Administration seeks to use surplus GSA funds for e-gov initiatives
The White House has asked lawmakers to allow the General Services Administration to use some of its surplus funds for e-government initiatives, agency officials announced Tuesday.
Bush administration officials sought more than $40 million last year for the Electronic Government Fund, but lawmakers appropriated only about $3 million for the fund. After consulting with the Office of Management and Budget, GSA officials decided to seek surplus money from the General Supply Fund, which would be used to fund "governmentwide e-gov projects," according to GSA budget documents.
The agency is attempting this alternative funding approach "knowing that discretionary spending would be very tight," according to GSA Budget Director Debi Schilling.

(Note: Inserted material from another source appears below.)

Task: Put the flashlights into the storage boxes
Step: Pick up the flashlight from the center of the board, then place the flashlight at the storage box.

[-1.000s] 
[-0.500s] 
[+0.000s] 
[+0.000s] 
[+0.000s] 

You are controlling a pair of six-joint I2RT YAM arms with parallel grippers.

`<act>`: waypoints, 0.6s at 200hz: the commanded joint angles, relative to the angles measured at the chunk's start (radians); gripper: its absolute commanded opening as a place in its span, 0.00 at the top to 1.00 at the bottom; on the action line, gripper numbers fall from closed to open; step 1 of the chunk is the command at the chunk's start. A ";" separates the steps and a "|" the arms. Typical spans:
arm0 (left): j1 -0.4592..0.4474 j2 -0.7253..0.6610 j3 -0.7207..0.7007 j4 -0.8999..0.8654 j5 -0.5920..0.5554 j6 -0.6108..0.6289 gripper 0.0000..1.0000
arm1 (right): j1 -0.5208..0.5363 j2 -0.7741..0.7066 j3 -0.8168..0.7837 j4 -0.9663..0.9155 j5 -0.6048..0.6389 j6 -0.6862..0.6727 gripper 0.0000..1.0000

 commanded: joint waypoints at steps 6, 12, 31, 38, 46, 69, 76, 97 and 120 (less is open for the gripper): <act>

"Obviously, the administration has not been successful" seeking standard congressional appropriations for e-government initiatives, Schilling said.
The amount of surplus funding moved to the e-government fund would not exceed $40 million under the terms of the proposal. GSA can now use surplus funding for e-government projects that are related to the General Supply Fund. Under the new initiative, officials would be able to apply the funding to any federal e-government project, according to Schilling.
GSA typically returns surplus funding each year to the Treasury Department. In fiscal 2002, for example, the agency returned $45 million. GSA officials have not finalized their accounting for fiscal 2003, but currently has $122 million in gross surplus funds. Some money might still be withdrawn from that amount for unexpected costs, such as vehicle replacement.
GSA projects the fiscal 2005 surplus for the General Supply Fund to be $75 million. If Congress approves GSA's plan-and the current surplus is not drawn down-$40 million would be put toward the e-government fund and $35 million would be returned to the Treasury.
During a briefing Tuesday, GSA officials also said that more government agencies than expected are adopting the FirstGov.gov search engine. In fiscal 2003, 586 government agency Web sites used the search engine, and GSA estimated that the effort saved $21 million that would have been spent on purchasing search engine software.
In the fiscal 2005 GSA budget proposal, the White House also is seeking $4.6 million to support identity management and electronic authentication efforts. According to budget documents, GSA's Office of Governmentwide Policy "is working [toward] establishing cross-agency governance structure and process for e-authentication and identity management in order to unify government systems."
The e-authentication request is an increase of $600,000 from fiscal 2004. Overall, the GSA budget request is about $24 billion, an increase of about $700 million. Almost all of this money, however, comes from reimbursements, sales or lease income, according to GSA.